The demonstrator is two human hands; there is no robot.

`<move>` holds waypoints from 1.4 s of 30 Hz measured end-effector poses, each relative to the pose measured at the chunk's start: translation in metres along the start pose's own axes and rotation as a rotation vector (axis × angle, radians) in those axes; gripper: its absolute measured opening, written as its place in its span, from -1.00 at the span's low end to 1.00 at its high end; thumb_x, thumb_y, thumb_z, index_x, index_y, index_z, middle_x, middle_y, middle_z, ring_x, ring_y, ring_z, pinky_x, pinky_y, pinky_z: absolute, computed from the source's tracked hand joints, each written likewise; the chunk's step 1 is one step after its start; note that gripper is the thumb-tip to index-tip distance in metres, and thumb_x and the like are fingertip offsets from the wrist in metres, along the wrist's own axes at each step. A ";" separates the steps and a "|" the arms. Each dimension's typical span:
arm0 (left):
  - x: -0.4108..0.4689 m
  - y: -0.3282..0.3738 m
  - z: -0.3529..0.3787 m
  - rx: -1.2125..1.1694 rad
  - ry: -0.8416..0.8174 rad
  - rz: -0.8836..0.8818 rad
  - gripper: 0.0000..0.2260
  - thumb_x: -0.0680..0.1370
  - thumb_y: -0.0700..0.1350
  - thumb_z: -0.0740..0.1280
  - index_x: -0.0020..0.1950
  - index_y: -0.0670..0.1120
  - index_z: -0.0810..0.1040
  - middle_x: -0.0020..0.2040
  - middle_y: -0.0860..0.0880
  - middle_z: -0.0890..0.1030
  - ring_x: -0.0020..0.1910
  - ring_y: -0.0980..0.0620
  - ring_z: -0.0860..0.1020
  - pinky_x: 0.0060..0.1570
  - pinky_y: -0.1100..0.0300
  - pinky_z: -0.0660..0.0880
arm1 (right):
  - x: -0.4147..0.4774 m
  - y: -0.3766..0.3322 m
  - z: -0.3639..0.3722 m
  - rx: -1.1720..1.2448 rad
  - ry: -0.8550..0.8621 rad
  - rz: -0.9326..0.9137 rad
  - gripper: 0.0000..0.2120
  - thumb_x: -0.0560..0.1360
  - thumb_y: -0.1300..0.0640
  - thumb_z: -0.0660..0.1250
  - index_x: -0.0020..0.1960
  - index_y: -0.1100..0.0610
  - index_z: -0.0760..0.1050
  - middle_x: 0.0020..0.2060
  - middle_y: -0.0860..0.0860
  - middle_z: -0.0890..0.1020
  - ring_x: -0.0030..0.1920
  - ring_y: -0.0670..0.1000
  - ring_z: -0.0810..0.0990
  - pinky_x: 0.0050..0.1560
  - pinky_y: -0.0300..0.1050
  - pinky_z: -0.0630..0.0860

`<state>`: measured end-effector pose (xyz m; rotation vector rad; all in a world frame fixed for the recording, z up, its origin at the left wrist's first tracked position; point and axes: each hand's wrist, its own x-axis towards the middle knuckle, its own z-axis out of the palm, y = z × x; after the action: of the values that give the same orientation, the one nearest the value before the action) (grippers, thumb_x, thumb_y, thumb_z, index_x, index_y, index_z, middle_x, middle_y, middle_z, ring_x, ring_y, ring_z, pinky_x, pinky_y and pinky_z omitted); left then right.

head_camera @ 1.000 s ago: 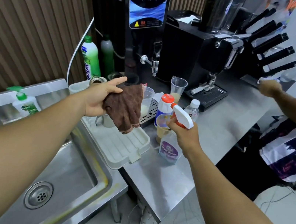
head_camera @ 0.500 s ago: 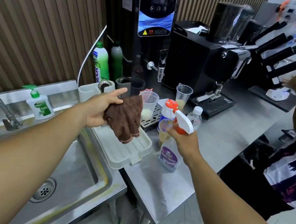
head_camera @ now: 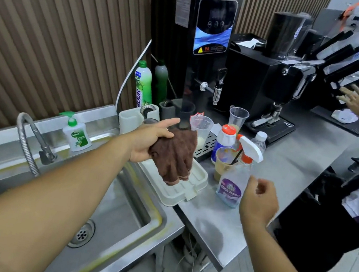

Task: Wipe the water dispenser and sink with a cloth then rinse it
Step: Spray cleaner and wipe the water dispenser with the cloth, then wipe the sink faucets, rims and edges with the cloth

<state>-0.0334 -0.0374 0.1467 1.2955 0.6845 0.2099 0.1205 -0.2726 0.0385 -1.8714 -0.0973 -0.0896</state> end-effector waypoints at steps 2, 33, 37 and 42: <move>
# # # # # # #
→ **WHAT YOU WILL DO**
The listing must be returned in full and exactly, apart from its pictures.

→ **EXERCISE RESULT**
The demonstrator is two human hands; there is no robot.

`<move>` holds waypoints from 1.4 s of 30 Hz measured end-effector poses, each relative to the pose measured at the chunk's start: translation in metres along the start pose's own axes and rotation as a rotation vector (axis × angle, radians) in those axes; gripper: its absolute measured opening, written as its place in its span, from -1.00 at the span's low end to 1.00 at its high end; thumb_x, thumb_y, thumb_z, index_x, index_y, index_z, middle_x, middle_y, middle_z, ring_x, ring_y, ring_z, pinky_x, pinky_y, pinky_z: absolute, computed from the source's tracked hand joints, each written likewise; the chunk's step 1 is one step after its start; note that gripper is the thumb-tip to index-tip distance in metres, and thumb_x and the like are fingertip offsets from the wrist in metres, along the wrist's own axes at each step. A ";" separates the steps and a "|" the arms. Each dimension's typical span:
arm0 (left):
  - x: -0.4108..0.4689 m
  - y: -0.3282..0.3738 m
  - z: -0.3529..0.3787 m
  - rx: -1.2125..1.1694 rad
  - ry: -0.8416..0.8174 rad
  - rz: -0.8836..0.8818 rad
  - gripper: 0.0000..0.2260
  - thumb_x: -0.0680..0.1370
  - thumb_y: -0.0700..0.1350
  - thumb_z: -0.0740..0.1280
  - index_x: -0.0020..0.1950
  - index_y: -0.0670..0.1120
  - index_z: -0.0810..0.1040
  - middle_x: -0.0020..0.2040
  - middle_y: -0.0860..0.0880
  - middle_z: -0.0890..0.1030
  - ring_x: -0.0020..0.1910
  - ring_y: -0.0980..0.0620
  - ring_z: -0.0860..0.1020
  - pinky_x: 0.0060..0.1570
  - pinky_y: -0.1100..0.0300
  - pinky_z: -0.0660..0.0880
arm1 (right):
  - x: -0.4147..0.4774 m
  - y: -0.3766..0.3322 m
  - z: -0.3639..0.3722 m
  - rx: -1.1720..1.2448 rad
  - ry: -0.8550..0.8621 rad
  - rz: -0.9326..0.9137 rad
  - gripper: 0.0000..0.2120
  - thumb_x: -0.0560..0.1360
  - thumb_y: -0.1300..0.0640
  - thumb_z: -0.0660..0.1250
  - index_x: -0.0020..0.1960
  - index_y: -0.1100..0.0610
  - index_z: -0.0760..0.1050
  - middle_x: 0.0020..0.2060
  - middle_y: -0.0860..0.0860
  - middle_z: -0.0890..0.1020
  - ring_x: -0.0030..0.1920
  - ring_y: -0.0670..0.1000
  - ring_z: -0.0810..0.0990
  - pinky_x: 0.0050..0.1560
  - pinky_y: -0.0300..0.1050
  - pinky_z: -0.0630..0.0860

`<state>`: measured end-effector pose (xyz m; rotation vector rad; all in a world frame fixed for the recording, z up, its origin at the left wrist's first tracked position; point and axes: each hand's wrist, its own x-axis towards the middle knuckle, its own z-axis out of the palm, y = z × x; after the action: of the values that give the same orientation, the one nearest the value before the action) (grippers, thumb_x, thumb_y, thumb_z, index_x, index_y, index_z, middle_x, middle_y, middle_z, ring_x, ring_y, ring_z, pinky_x, pinky_y and pinky_z omitted); left then right.

head_camera @ 1.000 s ago: 
head_camera @ 0.500 s ago: 
head_camera @ now: 

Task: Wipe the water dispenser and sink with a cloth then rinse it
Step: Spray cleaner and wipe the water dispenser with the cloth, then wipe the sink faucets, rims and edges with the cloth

<state>-0.0334 -0.0374 0.1467 1.2955 0.6845 0.2099 0.1205 -0.2726 0.0385 -1.8714 -0.0973 -0.0896</state> end-effector waypoints at steps 2, 33, 37 and 42: <move>

The exercise has been carried out completely.